AO COMITÉ Director do MPLA
Antes de mais desejava-me apresentar. Sou estudante em Moscovo, pertenço ao grupo de 16 angolanos que fugiram de Portugal, num barco, para Marrocos. Até vir para Moscovo soube de diversos problemas que tinham surgido, um deles era que os indivíduos brancos não podiam pertencer ao MPLA por motivos tácticos. Mas soube que se ia realizar a reunião de quadros de Dezembro e que se ia focar o problema racial.
Mas até aqui nada sei das conclusões a que chegaram. Eu sou branco, filho de portugueses, natural de Angola, sem que isso me dê de antemão o direito de me intitular angolano. (Ora o que eu quero não é mais do que conquistar o direito à cidadania angolana). E acho que nesta altura, a melhor maneira de a conquistar é com as armas na mão. Eu sei, perfeitamente que me vão apontar uma série de obstáculos, como por exemplo o da cor da pele, e à reacção das massas angolanas ao verem um branco que se diz também angolano, mas que é da mesma cor dos colonialistas e filho de colonialistas. A isto eu posso responder que não é após a independência que se vão habituar a ver brancos, filhos ou não de Angola que estão com eles de corpo e espírito, porque só duma delas não é muito satisfatório.

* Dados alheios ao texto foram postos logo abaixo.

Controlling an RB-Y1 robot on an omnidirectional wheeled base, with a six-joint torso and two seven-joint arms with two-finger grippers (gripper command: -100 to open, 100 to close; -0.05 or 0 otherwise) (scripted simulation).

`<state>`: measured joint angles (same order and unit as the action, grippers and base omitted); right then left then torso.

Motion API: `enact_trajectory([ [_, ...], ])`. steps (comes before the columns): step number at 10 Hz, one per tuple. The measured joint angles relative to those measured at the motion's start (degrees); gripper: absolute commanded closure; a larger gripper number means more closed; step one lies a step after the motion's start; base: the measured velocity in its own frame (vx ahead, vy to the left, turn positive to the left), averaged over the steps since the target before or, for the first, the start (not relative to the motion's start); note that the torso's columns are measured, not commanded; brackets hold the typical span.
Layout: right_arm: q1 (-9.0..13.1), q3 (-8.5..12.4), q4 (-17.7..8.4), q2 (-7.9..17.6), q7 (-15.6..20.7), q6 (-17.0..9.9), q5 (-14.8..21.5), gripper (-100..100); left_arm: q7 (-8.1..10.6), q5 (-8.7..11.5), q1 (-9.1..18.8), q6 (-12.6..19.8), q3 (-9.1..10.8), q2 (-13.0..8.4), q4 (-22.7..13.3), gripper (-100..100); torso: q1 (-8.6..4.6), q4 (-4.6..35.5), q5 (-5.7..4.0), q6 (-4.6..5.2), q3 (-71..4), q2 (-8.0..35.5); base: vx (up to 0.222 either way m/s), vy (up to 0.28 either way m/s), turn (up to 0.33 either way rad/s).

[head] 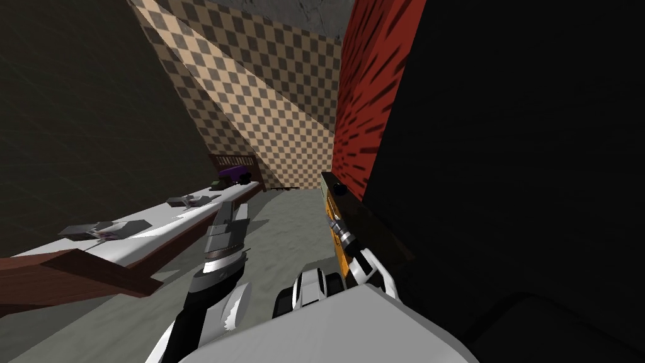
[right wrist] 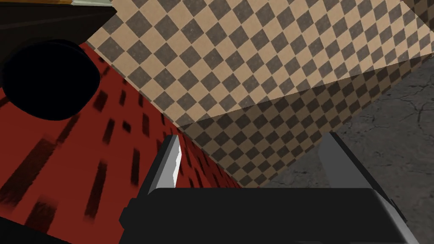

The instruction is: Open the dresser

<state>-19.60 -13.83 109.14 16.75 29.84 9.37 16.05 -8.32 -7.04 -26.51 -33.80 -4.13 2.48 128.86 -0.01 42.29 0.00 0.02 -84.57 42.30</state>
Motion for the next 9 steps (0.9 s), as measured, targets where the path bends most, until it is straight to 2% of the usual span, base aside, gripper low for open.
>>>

Podem argumentar também que sou mais útil tirando um curso e indo depois trabalhar em Angola. Mas vejamos o meu caso particular. Tenho ainda 19 anos de idade, estou neste momento a estudar a língua russa para depois ingressar na universidade para tirar o curso de economia planificada. Em resumo sou novo. Por muito que dure a guerra em Angola quando ela acabar ainda estou a tempo de estudar. Se morrer na guerra o problema não é grande, pois como estudante o curso que ia tirar não era dos mais urgentes para Angola. Peço que desculpem a maneira como apresento o problema, mas se eu dissesse só que queria ir para o “maquis”, respondiam-me provavelmente com os argumentos que aqui apresento. Ora, o que eu desejo, é ir o mais depressa possível para o combate. Acho que eu estou dentro da razão por isso espero que deêm o mais depressa possível viabilidade ao meu pedido, isto é mandando-me para Angola, combater, contactar com o povo para evitar após a independência contradições entre quem tem um nível cultural superior e a grande massa analfabeta.
Com as maiores saudações patrióticas.